Traditionally, workshops had been organised into ‘chapels’, involving both masters and men, which regulated the internal affairs of the shop and raised funds to cover special occasions, sickness and misfortune. Increasing size of workplace, unavoidably, began the separation of masters and men. By the time of the Combination Acts (1799 and 1800), which proscribed trade unions, this process was well established and printers, amongst others, resorted to the ‘Friendly Society’ and met semi-formally in ale-houses in order to maintain their organisations.

It was from this sort of organisation that the first major dispute in Edinburgh’s printing history arose. In 1803 the compositors of Edinburgh submitted a request to the sheriff that they be allowed to convene a meeting of the craft. Their grievance was that, although trade was flourishing prices were steadily rising and wages had remained static since 1792. Permission was granted and a request for an increase in wages was passed to the employers. When this initial request was refused the case was. .taken to law and a decision returned against the compositors. However, on appeal to the Court of Session, this decision was reversed and an Interlocutor was issued which, as well as awarding the case to the compositors, gave the new scale of prices the force of law.
This ensured some years of calm but the economic turmoil which followed the Napoleonic War meant that the new scale of wages became quickly out-dated by events. Aided by the repeal of the Combination Acts in 1824, the process of unionisa-tion continued and, in 1836, the General Typographical Association of Scotland was formed. It was concerned mainly with the regulation of prices and with controlling the number of apprentices. It found itself strained by the large number of small strikes which the latter issue provoked and so, in 1844, it became the Northern District of the National Typographical Association (a British organisation).
Soon after this the Northern District Board found itself with an adversary. Alarmed by the growth of trade unionism, the printing employers of Edinburgh formed themselves into an organisation, the Master Printers Association, to defend their own interests. In October 1846, they issued a three-part resolution:

1 That no journeyman shall be taken into employ-ment who either leaves or threatens to leave his employer on ‘strike’.

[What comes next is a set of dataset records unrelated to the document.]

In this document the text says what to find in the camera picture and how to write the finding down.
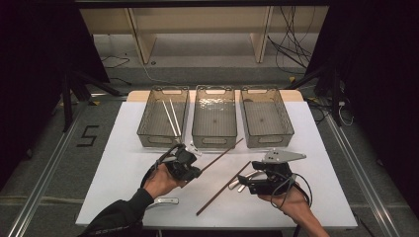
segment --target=chopstick
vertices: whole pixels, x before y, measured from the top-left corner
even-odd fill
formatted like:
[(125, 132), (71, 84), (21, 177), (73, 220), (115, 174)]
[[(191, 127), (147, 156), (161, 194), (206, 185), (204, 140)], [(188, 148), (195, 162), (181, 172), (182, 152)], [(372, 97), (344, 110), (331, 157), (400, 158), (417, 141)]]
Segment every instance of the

2 No journeyman shall be taken into employment without producing a certificate from his last employer.

3 That in all cases Masters shall prefer Non-Unionists to Unionists.
The new union could not allow such an obvious and dangerous blow to pass unchallenged. The bitter dispute which followed lasted a year and ended with the demise of the Northern District Board of the National Typographical Association.

The late forties were years of deep economic depression and this made the revival of the union much more difficult Nonetheless, this was slowly accomplished and the Edinburgh Typographical Society rose from the ruins of the Northern District Board. In December of 1851 the Edinburgh Typographical Society gave its approval to a proposed amalgamation of all Scottish printing societies and the Scottish Typographical Association eventually came into being on 1st January 1853. The introduction of new technology into the printing industry was a relatively smooth and gradual process. Steam presses became a feature of the workshop as early as 1815 while the much more complicated composing and distributing machines were not to arrive until the last three decades of the century. Their arrival had long been foreseen and the objection raised was not against their use but against the employment of unskilled hands to operate them.

Thus when the last great dispute of the nineteenth century arrived in 1872 it was not the encroach-ment of new technology which gave rise to it but the desire among the men to reduce their hours to 51 per week and to secure a rise of 1/2d. per 1000 ens on piece rates of pay.

The employers acted en masse, as the Master Printers Association, in refusing these demands and 750 men came out on strike. Four months later it was found that these places had almost all been filled by non-union men, women and children. The strike was ended. Almost all of the strikers were re-employed and the main significance of the dispute was that for the first time women compositors were trained and employed by the major firms.